▶ _Exercise requirements_
Keeping pictures out, repeat the lines of the listing below exactly, starting at its first line and finishing with the one that holds "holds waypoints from".

▶ _Data block_
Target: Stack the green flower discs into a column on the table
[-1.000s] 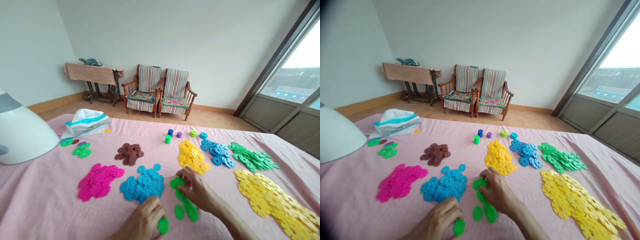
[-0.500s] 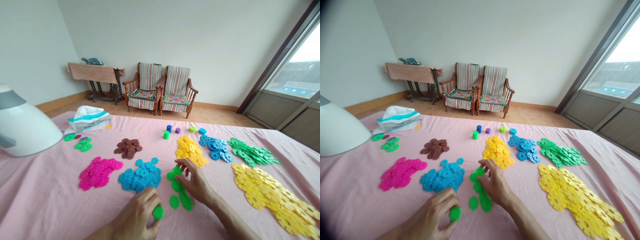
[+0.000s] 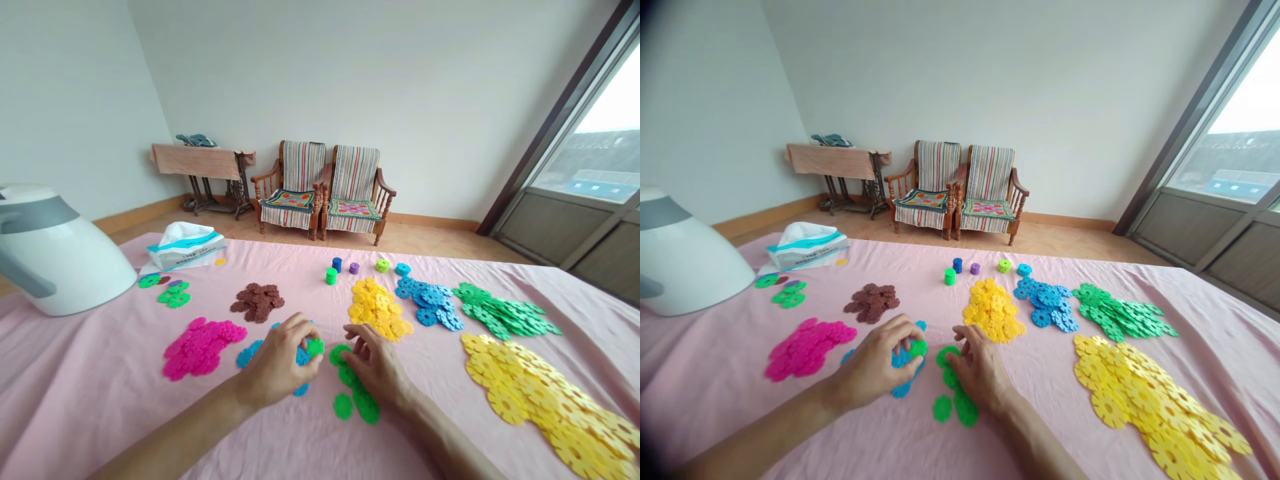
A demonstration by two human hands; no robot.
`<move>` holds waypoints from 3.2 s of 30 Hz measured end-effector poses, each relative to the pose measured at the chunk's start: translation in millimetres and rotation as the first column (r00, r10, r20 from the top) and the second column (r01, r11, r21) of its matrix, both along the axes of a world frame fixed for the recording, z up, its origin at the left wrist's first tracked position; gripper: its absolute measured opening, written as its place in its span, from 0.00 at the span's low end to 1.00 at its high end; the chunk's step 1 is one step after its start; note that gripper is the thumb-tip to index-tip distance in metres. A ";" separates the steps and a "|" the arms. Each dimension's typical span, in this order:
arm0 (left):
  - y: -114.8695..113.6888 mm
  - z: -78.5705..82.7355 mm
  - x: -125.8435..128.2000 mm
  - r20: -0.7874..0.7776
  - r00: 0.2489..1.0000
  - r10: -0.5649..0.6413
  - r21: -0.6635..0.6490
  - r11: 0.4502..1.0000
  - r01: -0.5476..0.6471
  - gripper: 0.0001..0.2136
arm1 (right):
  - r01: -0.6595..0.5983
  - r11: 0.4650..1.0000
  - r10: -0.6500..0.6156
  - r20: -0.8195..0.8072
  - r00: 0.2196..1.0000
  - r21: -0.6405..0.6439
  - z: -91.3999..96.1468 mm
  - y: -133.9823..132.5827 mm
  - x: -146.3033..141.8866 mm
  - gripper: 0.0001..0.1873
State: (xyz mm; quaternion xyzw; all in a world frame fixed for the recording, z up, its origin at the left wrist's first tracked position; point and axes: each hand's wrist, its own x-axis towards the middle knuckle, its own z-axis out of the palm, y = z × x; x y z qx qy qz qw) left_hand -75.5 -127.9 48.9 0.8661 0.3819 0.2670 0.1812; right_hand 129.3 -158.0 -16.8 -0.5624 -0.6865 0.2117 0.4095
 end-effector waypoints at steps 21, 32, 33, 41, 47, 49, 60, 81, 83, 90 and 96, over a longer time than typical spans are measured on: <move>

▶ _Response box_
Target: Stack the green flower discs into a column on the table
[-1.000s] 
[-0.500s] 
[+0.000s] 
A demonstration by two human hands; no robot.
`<move>` holds waypoints from 3.2 s of 30 Hz measured end-effector poses, each relative to the pose measured at the chunk's start: translation in millimetres and rotation as the first column (r00, r10, r20 from the top) and the second column (r01, r11, r21) of its matrix, both along the axes of a world frame fixed for the recording, z up, its origin at the left wrist's first tracked position; gripper: its absolute measured opening, written as its place in its span, from 0.00 at the span's low end to 1.00 at its high end; the chunk's step 1 is one step after its start; note that gripper is the thumb-tip to index-tip distance in metres. A ";" separates the steps and a "|" the arms. Each dimension's typical span, in this order:

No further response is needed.